Inside a piece of ancient amber, a dramatic story is told.

ByABC News
September 5, 2007, 5:42 PM

Sept. 6, 2007 — -- The tiny soldier beetle was under attack, probably by a giant cockroach, when sap trickled down the tree and entombed the beetle and part of the roach during the oldest case of chemical warfare ever discovered. That was 100 million years ago, and the story of the conflict, and the sophisticated defenses available to the beetle, remained undisturbed for all that time in a bed of amber in Burma's Hukawng Valley.

Miners looking for gems stumbled across the bed recently, providing a priceless new tool that is helping scientists piece together the story of life at the time of the dinosaurs.

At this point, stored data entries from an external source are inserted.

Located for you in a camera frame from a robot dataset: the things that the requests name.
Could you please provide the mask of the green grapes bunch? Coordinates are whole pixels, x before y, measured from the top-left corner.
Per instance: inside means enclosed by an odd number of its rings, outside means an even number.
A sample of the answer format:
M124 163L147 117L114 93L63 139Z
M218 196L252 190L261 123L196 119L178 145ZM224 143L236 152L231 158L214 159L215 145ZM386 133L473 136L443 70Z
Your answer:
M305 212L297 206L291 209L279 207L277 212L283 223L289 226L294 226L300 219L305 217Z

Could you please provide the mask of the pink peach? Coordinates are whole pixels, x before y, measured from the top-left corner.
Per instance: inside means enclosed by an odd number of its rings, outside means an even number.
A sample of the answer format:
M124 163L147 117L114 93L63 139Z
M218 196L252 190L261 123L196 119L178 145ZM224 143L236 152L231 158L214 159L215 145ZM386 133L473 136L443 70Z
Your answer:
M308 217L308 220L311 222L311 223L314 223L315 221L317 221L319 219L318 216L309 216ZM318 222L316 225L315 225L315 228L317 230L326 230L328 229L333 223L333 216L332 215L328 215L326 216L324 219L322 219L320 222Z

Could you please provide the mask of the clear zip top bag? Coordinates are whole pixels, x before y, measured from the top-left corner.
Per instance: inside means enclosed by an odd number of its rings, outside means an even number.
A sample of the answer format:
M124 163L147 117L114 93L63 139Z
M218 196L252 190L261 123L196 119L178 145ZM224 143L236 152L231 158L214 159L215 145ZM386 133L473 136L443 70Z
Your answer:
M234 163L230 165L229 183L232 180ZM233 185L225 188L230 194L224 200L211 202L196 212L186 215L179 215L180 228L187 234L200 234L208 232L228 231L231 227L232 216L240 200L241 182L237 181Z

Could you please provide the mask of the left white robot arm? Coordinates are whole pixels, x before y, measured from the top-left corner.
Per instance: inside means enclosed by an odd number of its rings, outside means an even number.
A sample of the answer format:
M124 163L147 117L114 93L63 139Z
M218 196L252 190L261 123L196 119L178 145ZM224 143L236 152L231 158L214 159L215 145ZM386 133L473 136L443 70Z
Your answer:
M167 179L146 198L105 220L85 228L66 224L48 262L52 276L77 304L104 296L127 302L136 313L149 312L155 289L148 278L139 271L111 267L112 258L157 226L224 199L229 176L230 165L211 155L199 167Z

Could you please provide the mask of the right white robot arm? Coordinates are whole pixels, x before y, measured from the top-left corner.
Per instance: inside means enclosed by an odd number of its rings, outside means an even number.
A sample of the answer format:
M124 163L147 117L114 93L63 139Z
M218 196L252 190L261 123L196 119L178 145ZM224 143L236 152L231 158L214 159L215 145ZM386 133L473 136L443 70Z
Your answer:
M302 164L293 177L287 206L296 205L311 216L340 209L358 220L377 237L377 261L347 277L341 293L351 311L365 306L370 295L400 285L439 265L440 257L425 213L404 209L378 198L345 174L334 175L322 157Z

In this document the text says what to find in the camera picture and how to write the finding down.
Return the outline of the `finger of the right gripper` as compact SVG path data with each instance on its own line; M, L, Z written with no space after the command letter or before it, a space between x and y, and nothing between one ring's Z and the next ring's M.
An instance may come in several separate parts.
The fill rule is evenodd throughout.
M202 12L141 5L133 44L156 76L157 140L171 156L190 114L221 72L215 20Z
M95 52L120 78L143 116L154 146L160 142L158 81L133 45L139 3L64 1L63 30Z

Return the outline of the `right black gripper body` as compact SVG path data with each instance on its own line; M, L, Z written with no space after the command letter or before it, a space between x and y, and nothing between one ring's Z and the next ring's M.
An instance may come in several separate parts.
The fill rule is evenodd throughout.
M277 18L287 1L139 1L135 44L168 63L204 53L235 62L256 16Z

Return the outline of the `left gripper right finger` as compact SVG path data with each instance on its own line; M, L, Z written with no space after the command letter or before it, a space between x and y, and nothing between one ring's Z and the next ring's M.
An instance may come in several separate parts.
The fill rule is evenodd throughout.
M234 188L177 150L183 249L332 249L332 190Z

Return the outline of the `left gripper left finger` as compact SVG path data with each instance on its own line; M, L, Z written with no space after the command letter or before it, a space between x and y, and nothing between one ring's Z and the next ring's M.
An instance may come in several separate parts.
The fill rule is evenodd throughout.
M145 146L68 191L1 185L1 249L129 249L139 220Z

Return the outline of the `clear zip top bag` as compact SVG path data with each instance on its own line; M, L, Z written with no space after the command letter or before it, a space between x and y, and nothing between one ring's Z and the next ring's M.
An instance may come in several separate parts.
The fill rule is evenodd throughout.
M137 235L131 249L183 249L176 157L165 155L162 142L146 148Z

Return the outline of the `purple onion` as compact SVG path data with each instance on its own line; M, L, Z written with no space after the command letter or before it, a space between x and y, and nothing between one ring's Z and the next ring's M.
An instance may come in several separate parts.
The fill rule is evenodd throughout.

George Poinar, Jr., a zoologist at Oregon State University in Corvallis, has acquired a number of rare specimens from the new mine, some even showing that malaria was thriving 100 years ago, but his favorite is the small chunk of amber that tells the story of the soldier beetle and the roach.

"This is a rare specimen," he said. "It's one of a kind. In 10 lifetimes I would probably never come across another one like this."

The beetle is actually owned by an amber collector, Ron Buckley, co-author with Poinar of a report on the research in the current issue of the Journal of Chemical Ecology. The piece is so priceless that Poinar and his colleagues have turned down frantic requests from other scientists who would like to grind up part of the beetle and sample its DNA and figure out its chemical defenses. It's just too valuable to sacrifice.

Poinar said he was stunned when he got his first look at the beetle.

"When I looked at it under the microscope I thought, oh my goodness, this is a beetle that is actually shooting out something. It has seven pairs of glands along the abdomen and it's shooting some chemical out of one of them." The chemical, which the scientists believe was toxic, covered the antenna from a foreign insect that apparently abandoned the attack. So the beetle survived, only to be entombed in the amber, along with the antenna.

"This beetle was being probed, probably by a giant cockroach that was ready to eat it when the beetle decided to get out its mace and start using it," Poinar said. This was a David and Goliath conflict. The beetle was only about a quarter of an inch long. Its attacker was about two to three inches long.